そうこうしているうちに車はメインストリートから外れ、いくつか角を曲がったところで止まった。そこにはちょっと古風な石造りの家が建っている。
「さあ、着きました。ここが皆さんの家です」
「へーえ、ここがねえ」
「いかにも親父の好きそうな家じゃないか」
サラの言葉にバーディの声が重なる。あとの二人はただ黙ってその家の外観を眺め回していた。その間にバムは玄関の鍵を開け、四人を手招きした。
「さあさあ、皆さん。そんなところに突っ立ってないで…」
「あの、父は?」
「博士は研究所の方です。今夜はこちらに戻られると思います」
「今夜は!? ってことは、いつもは研究所に寝泊まりしてるんですか?」
「いつもという訳ではありませんけど、このところはお忙しい様で、良くあちらにお泊まりになってます。でも今夜はこうして皆さんがいらしたことですし、きっと帰ってらっしゃいますわ」
バムはそう言いながらスタスタと中に入って行く。四人は手荷物を持ったまま、その後に続いた。
一方サムは外でせっせと荷の積み降ろしをしている。せっかくの休暇をこんなことでつぶされているというのに、嫌そうな顔一つしていない。余程、気だてがいいのか、そうでなければ何かそれなりの正当な理由があるのだろう。まあ単に働き者だというだけのことかも知れないが…。
中に入った四人もすぐに手伝いに出てくる。車から降ろされた荷物を、取り敢えず家の中へと運び込んだ。その後で、バムの案内で各自の部屋を確認する。

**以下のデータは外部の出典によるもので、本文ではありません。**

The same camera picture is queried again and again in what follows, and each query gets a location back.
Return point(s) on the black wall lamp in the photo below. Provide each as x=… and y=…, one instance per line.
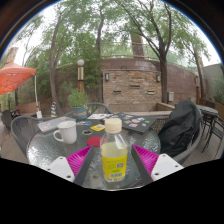
x=158, y=78
x=107, y=77

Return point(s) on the globe-topped striped lamp post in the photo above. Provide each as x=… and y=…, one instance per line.
x=80, y=75

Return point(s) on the blue yellow striped cone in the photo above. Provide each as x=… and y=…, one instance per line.
x=53, y=110

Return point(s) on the black jacket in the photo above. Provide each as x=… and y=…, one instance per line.
x=180, y=126

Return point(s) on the round dark patio table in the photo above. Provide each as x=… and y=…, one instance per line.
x=208, y=111

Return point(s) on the wooden bench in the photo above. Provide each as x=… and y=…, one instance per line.
x=28, y=107

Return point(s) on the silver laptop with stickers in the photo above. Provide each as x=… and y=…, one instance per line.
x=55, y=124

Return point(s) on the white sticker sheet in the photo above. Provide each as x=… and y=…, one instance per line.
x=98, y=116

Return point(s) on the grey wicker chair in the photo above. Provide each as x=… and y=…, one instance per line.
x=96, y=107
x=23, y=130
x=190, y=155

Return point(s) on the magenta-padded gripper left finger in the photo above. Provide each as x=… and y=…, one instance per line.
x=78, y=160

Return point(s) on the grey wall box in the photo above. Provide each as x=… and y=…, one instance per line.
x=170, y=96

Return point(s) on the yellow square card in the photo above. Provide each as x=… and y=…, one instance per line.
x=97, y=127

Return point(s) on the yellow-labelled clear drink bottle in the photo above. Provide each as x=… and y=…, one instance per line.
x=114, y=160

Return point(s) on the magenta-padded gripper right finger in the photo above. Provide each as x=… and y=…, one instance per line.
x=146, y=160

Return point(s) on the small blue sticker card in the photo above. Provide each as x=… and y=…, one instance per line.
x=83, y=123

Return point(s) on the green plant in blue pot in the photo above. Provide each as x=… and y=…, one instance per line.
x=77, y=100

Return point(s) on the flat round red coaster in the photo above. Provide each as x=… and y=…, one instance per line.
x=93, y=141

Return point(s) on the black laptop with stickers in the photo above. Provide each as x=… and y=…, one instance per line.
x=135, y=122

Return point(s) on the white ceramic mug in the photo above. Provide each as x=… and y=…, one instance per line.
x=68, y=132

「お二階の方になりますわ。もちろん皆さん個室で。ちょっと手狭かも知れませんけど…」
バムはそう言ったが、どうしてどうしてそれぞれ結構広い部屋である。何といっても皆、今までは大学の寮で暮らしていたのだ。それに比べれば充分過ぎる程広い。
各自の部屋が決まったところで、荷をそれぞれの部屋に運び込む。その間にバムは台所へと引っ込んだ。昼食を作ろうというのだろう。
サムの方は家の中に荷を運んだその足で自宅へと帰って行った。四人はそれぞれの部屋で荷解きを始めている。
エリナはまだやって来ない。とうに空港は出た筈だが、どこで何をやっているのだろうか? 最も実を言えば、今のところそんなことは誰も心配してはいない。バムの方は昼食の支度に余念がないし、他の四人はそれぞれ部屋の片付けに熱中している。まあ確かにエリナなら放っといても大丈夫だろうが、ちょっと冷たい様な気がしないでもない。